Task ▸
Using the entries that follow, collect the lines where the word "much" appears.

(Stored items)
■ ■ ■ ■ ■ ■ ■

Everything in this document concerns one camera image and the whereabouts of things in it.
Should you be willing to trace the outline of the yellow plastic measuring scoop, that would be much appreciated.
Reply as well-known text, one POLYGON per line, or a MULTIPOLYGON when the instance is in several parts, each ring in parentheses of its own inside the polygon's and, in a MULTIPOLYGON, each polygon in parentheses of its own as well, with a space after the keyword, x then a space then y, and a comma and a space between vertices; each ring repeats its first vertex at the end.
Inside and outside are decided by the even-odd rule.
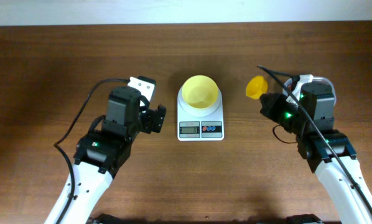
POLYGON ((246 87, 246 96, 258 100, 261 95, 266 94, 268 89, 268 83, 263 76, 255 76, 252 78, 246 87))

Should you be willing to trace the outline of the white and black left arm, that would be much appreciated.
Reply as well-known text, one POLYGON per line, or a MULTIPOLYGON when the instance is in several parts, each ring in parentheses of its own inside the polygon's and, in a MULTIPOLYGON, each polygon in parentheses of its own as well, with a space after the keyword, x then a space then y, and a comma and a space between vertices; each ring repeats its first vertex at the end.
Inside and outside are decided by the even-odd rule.
POLYGON ((76 145, 66 184, 46 223, 86 223, 131 154, 139 133, 161 131, 166 108, 152 110, 149 100, 133 87, 111 91, 105 115, 97 117, 76 145))

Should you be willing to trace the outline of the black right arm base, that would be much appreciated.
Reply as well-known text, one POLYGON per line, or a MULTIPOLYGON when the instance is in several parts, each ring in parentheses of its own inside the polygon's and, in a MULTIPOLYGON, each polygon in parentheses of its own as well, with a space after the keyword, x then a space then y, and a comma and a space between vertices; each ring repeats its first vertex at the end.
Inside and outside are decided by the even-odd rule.
POLYGON ((321 224, 322 221, 314 214, 293 215, 286 218, 286 224, 321 224))

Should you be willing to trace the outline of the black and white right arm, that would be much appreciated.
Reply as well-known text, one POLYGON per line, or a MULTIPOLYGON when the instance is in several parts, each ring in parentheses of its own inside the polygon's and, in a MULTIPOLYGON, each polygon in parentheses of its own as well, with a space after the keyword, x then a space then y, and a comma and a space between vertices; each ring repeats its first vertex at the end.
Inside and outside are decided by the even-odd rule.
POLYGON ((356 151, 347 136, 334 129, 332 87, 302 85, 297 103, 286 95, 260 96, 261 114, 295 134, 297 149, 331 198, 342 223, 372 223, 372 195, 356 151))

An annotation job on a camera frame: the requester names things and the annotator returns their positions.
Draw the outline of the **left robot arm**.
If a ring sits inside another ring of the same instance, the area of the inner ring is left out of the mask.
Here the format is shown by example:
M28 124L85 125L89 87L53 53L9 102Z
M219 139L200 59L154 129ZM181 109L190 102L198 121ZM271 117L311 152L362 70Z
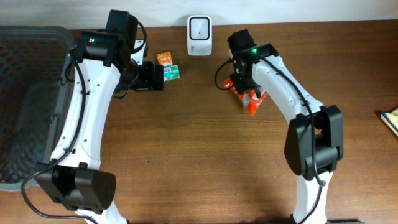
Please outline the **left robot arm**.
M69 220L126 223L115 202L116 176L101 166L101 138L114 98L163 89L163 68L146 61L147 41L136 31L84 31L68 57L74 70L72 100L61 138L33 179Z

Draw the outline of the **cream yellow snack bag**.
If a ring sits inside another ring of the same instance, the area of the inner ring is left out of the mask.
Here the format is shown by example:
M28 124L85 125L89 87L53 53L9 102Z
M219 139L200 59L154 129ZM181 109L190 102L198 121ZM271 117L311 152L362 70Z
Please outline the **cream yellow snack bag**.
M392 111L382 111L381 112L381 120L389 127L389 129L398 136L398 125L397 125L397 109Z

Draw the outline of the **red snack bag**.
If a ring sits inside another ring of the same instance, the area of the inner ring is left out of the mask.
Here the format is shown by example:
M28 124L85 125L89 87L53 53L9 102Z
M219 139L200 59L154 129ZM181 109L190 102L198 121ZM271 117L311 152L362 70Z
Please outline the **red snack bag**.
M267 92L259 87L261 97L258 98L254 90L250 90L247 93L239 94L235 87L233 87L233 82L230 78L223 82L223 88L229 88L230 91L235 95L235 97L241 102L243 108L247 109L251 116L254 116L257 109L260 107L263 99L267 96Z

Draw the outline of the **small orange teal box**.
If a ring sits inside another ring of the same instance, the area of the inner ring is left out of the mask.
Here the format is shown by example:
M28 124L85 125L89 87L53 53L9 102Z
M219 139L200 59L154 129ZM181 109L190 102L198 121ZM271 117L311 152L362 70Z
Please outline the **small orange teal box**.
M174 65L171 52L159 53L156 55L159 65L164 68L164 81L171 81L180 78L180 70L178 65Z

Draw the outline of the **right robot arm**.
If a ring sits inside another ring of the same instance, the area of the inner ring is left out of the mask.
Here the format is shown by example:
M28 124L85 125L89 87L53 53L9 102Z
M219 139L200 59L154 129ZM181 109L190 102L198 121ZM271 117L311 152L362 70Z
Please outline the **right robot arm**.
M284 156L297 183L292 221L326 223L328 186L344 155L340 109L306 91L271 44L230 46L229 54L238 93L263 88L289 125Z

■ ■ ■ ■ ■ ■ ■

Answer below ▸
Should you be willing to trace the outline of the yellow plastic measuring scoop, that would be much appreciated.
Should you be willing to trace the outline of the white and black left arm, that would be much appreciated.
Should you be willing to trace the outline of the black right arm base, that would be much appreciated.
Should you be willing to trace the outline of the black and white right arm, that would be much appreciated.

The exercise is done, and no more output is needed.